= Instructions to follow =
Return only those lines of the listing in which "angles" appears.
Data provided Start Marker
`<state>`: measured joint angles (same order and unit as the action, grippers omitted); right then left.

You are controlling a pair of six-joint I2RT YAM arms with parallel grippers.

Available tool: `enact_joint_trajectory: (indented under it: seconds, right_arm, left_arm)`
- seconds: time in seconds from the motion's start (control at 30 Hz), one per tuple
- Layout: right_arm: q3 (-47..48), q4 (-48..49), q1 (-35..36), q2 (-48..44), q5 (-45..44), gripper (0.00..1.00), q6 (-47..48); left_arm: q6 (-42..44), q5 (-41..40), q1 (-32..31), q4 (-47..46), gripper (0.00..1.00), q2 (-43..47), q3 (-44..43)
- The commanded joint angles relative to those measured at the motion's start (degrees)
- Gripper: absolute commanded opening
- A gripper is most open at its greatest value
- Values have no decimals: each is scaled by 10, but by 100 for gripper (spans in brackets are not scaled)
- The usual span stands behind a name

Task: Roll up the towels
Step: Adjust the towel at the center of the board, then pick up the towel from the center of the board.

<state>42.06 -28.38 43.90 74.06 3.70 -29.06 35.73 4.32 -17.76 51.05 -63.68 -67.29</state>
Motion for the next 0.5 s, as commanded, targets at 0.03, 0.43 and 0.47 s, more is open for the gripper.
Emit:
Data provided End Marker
= Answer space =
`<state>`: measured joint angles (same order and unit as the action, grippers omitted); right then left.
- The commanded joint angles relative to those measured at the motion's start (degrees)

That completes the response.